#Author :Pankaj D Gaikwad


# Movie Review Example

In [1]:

import nltk,random

In [2]:
from nltk.corpus import  movie_reviews

In [3]:
data=[(list(movie_reviews.words(fileid)),category) for category in movie_reviews.categories() for fileid in movie_reviews.fileids(category)]

#Preprocessing on dataset


In [4]:
from nltk.corpus import stopwords

In [86]:
import string
from itertools import chain

from nltk.corpus import movie_reviews as mr
from nltk.probability import FreqDist
from nltk.classify import NaiveBayesClassifier as nbc

stop=list(set(stopwords.words('english')))
#stop = stopwords.words('english')
documents = [([w for w in mr.words(i) if w.lower() not in stop and w.lower() not in string.punctuation], i.split('/')[0]) for i in mr.fileids()]


In [8]:
random.shuffle(documents)
train=documents[:1500]
test=documents[1500:]

In [70]:
vocabulary=[]
for i in range(0,len(train)):
    vocabulary.extend(train[i][0])

In [71]:
print(len(vocabulary))
vocabulary=list(set(vocabulary))
vocabulary.sort()
print(len(vocabulary))

535214
35468


#Feature Extraction

## Preparing unigram feature vectror based on presence/absence of words in vocabulary


In [115]:
def get_unigram_features(data,vocab):
    fet_vec_all = []
    for tup in data:
        single_feat_vec = []
        sent = tup[0][0].lower() #lowercasing the dataset
        for v in vocab:
            if sent.__contains__(v):
                single_feat_vec.append(1)
            else:
                single_feat_vec.append(0)
        fet_vec_all.append(single_feat_vec)
    return fet_vec_all

## Add sentiment scores from sentiwordnet, here we take the average sentiment scores of all word

In [162]:
from nltk.corpus import sentiwordnet as swn

In [163]:
def get_senti_wordnet_features(data):
    fet_vec_all = []
    for tup in data:
        words = tup[0][0].lower()
        #words = sent.split()
        pos_score = 0
        neg_score = 0
        for w in words:
            senti_synsets = swn.senti_synsets(w.lower())
            for senti_synset in senti_synsets:
                p = senti_synset.pos_score()
                n = senti_synset.neg_score()
                pos_score+=p
                neg_score+=n
                break #take only the first synset (Most frequent sense)
        fet_vec_all.append([float(pos_score),float(neg_score)])
    return fet_vec_all

In [166]:
#Merge two scores
def merge_features(featureList1,featureList2):
    # For merging two features
    if featureList1==[]:
        return featureList2
    merged = []
    for i in range(len(featureList1)):
        m = featureList1[i]+featureList2[i]
        merged.append(m)
    return merged

In [167]:
#extract the sentiment labels by making positive reviews as class 1 and negative reviews as class 2
def get_lables(data):
    labels = []
    for tup in data:
        if tup[1].lower()=="neg":
            labels.append(-1)
        else:
            labels.append(1)
    return labels

In [168]:
def calculate_precision(prediction, actual):
    prediction = list(prediction)
    correct_labels = [predictions[i]  for i in range(len(predictions)) if actual[i] == predictions[i]]
    precision = float(len(correct_labels))/float(len(prediction))
    return precision

In [169]:
training_unigram_features = get_unigram_features(train,vocabulary) # vocabulary extracted in the beginning
training_swn_features = get_senti_wordnet_features(train)

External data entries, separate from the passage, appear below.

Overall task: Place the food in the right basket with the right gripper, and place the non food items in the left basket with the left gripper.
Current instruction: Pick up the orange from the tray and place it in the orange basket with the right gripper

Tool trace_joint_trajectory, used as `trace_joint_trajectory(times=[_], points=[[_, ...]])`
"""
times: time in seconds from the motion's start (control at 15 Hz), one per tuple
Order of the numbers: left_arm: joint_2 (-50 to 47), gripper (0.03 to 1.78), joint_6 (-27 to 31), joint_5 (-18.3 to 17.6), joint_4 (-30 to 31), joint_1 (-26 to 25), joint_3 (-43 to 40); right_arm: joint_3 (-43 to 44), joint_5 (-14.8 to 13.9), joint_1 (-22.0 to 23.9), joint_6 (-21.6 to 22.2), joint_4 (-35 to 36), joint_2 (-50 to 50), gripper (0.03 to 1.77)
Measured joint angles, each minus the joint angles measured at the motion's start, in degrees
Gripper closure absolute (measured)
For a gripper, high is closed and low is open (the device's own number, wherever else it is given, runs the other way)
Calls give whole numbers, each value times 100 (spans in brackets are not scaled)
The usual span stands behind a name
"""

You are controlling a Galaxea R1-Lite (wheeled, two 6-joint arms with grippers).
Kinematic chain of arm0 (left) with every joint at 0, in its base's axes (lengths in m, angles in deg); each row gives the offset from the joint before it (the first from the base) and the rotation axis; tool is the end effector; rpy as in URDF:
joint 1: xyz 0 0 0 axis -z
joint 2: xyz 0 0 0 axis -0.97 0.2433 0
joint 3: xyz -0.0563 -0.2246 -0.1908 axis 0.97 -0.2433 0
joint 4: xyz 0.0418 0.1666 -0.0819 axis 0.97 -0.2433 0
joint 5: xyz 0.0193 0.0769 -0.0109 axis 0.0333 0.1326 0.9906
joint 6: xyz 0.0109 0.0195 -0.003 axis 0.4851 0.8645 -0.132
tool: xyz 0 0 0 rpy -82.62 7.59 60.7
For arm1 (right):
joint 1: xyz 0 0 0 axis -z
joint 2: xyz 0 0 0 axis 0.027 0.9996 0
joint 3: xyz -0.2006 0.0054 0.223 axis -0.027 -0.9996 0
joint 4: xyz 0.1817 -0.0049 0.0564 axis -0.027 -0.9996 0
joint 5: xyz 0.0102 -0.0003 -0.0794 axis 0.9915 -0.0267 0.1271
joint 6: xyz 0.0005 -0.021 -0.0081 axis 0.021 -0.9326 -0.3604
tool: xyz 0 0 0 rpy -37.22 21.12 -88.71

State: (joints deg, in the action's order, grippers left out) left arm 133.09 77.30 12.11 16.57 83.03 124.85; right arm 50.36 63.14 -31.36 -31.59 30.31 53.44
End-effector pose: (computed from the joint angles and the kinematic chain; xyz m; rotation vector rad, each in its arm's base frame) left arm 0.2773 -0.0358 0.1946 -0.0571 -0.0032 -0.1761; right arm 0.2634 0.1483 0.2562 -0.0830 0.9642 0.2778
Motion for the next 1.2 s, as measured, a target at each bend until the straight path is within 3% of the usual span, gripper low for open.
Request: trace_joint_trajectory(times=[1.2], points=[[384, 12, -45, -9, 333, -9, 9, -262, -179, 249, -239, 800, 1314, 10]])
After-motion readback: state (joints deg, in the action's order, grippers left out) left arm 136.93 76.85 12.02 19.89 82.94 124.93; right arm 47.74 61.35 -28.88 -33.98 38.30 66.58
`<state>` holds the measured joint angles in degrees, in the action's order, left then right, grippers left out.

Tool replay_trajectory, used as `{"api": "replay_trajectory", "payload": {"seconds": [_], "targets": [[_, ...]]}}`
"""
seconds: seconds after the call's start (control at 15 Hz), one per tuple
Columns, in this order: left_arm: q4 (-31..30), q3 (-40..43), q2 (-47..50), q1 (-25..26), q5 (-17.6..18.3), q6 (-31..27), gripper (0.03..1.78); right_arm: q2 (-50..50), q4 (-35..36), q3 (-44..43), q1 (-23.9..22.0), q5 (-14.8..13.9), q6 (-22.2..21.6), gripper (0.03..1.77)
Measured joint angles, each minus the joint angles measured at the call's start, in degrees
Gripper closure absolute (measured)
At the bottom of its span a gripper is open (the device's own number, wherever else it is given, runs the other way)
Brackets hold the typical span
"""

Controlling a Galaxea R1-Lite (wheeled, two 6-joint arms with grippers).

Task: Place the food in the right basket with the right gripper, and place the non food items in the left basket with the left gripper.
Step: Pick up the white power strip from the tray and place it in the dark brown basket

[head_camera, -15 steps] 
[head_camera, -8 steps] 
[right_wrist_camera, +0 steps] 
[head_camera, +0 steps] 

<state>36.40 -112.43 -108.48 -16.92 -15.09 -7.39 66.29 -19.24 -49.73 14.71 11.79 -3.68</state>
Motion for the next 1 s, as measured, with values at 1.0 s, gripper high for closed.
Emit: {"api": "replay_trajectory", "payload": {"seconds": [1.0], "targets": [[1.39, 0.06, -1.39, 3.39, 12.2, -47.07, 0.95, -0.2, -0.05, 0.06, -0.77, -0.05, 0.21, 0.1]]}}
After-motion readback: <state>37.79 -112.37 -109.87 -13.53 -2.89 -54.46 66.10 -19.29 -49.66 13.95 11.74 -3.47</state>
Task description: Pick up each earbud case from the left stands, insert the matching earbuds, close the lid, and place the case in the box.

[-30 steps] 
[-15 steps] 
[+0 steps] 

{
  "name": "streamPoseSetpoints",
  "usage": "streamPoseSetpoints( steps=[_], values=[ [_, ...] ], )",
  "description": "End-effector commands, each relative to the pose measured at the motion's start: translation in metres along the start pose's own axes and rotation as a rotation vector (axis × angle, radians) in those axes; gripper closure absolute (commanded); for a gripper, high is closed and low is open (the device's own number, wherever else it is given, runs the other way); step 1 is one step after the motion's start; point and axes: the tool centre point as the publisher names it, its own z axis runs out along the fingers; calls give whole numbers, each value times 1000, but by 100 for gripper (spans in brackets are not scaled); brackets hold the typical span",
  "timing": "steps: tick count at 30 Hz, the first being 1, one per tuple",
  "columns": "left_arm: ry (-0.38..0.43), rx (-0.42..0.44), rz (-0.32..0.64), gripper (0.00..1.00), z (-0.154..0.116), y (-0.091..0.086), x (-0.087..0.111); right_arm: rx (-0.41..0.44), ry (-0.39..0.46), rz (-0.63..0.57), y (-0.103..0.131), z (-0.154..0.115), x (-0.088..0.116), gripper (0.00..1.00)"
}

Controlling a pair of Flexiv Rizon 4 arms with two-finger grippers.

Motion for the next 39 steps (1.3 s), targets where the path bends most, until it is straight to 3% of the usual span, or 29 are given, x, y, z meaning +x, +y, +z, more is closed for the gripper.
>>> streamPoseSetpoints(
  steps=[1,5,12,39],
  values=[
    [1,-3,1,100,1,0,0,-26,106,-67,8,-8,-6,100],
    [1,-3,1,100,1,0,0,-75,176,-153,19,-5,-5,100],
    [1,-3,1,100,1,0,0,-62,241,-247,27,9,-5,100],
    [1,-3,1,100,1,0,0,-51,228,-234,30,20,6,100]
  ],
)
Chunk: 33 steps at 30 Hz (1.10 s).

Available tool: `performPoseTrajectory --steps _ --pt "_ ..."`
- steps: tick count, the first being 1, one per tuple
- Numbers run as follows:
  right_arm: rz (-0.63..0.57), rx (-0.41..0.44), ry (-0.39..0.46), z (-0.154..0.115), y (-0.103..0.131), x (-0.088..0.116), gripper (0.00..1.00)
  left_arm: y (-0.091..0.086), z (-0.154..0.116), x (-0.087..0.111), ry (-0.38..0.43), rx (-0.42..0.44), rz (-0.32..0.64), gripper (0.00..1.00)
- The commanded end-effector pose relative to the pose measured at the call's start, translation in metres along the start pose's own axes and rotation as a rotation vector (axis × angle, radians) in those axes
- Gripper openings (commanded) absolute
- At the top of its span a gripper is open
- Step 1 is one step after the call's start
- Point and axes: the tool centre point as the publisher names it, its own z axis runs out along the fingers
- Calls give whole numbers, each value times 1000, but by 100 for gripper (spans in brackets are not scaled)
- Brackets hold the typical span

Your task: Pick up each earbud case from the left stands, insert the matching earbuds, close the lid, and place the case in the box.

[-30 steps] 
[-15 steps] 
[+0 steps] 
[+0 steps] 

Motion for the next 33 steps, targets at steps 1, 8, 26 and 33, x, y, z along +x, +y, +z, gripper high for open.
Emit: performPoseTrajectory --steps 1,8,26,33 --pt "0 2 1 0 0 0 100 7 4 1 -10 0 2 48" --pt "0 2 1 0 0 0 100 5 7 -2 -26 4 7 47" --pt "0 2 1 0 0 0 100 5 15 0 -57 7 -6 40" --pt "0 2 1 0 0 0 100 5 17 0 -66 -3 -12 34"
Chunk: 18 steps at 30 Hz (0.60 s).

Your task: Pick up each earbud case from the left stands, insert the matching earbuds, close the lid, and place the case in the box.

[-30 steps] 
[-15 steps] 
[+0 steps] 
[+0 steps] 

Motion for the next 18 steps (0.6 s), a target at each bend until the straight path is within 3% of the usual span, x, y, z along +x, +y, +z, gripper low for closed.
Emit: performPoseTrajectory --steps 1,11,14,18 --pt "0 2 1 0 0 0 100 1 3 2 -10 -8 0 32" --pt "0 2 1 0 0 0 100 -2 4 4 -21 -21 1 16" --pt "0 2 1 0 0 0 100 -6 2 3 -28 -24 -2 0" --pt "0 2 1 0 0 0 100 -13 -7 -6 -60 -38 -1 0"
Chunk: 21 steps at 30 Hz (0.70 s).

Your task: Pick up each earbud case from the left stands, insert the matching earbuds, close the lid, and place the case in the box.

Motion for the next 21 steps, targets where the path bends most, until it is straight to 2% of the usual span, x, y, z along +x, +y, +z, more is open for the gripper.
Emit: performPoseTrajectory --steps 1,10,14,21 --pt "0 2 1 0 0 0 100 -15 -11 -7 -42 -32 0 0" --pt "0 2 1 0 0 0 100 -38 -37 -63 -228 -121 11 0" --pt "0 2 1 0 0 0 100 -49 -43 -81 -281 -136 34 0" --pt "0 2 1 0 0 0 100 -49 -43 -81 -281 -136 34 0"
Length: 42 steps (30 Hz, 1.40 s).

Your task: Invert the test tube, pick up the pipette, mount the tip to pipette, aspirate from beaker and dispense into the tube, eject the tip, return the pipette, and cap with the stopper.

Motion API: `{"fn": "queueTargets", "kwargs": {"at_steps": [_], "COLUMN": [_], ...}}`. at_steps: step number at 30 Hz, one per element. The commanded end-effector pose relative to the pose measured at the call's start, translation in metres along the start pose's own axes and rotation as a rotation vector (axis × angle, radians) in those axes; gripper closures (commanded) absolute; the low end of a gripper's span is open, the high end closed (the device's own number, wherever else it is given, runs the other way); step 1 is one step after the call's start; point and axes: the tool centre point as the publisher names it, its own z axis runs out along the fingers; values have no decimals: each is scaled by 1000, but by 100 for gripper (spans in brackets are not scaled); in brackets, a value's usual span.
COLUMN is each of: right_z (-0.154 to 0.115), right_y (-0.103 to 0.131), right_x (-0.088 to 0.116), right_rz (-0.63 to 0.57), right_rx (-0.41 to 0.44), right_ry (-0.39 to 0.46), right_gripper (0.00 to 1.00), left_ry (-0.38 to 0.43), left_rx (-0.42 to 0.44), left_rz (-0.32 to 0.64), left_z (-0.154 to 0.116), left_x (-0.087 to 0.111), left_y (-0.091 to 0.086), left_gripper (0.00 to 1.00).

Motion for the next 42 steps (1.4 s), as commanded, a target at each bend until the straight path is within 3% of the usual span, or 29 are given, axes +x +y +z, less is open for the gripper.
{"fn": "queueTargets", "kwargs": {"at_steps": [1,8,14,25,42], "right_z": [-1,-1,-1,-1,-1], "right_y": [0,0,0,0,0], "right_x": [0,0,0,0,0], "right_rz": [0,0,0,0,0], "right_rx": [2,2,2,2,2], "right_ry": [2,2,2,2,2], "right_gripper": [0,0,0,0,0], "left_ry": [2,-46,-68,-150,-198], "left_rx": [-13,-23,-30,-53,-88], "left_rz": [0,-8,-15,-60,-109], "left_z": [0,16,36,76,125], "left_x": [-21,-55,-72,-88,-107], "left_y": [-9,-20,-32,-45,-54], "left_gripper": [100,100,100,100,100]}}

training_features = merge_features(training_unigram_features,training_swn_features)

training_labels = get_lables(train)

test_unigram_features = get_unigram_features(test,vocabulary)
test_swn_features=get_senti_wordnet_features(test)
test_features= merge_features(test_unigram_features,test_swn_features)

test_gold_labels = get_lables(test)

In [170]:
# SVM Classifier
#Refer to : http://scikit-learn.org/stable/modules/svm.html
from sklearn.svm import LinearSVC
svm_classifier = LinearSVC(penalty='l2', C=0.01).fit(training_features,training_labels)
predictions = svm_classifier.predict(training_features)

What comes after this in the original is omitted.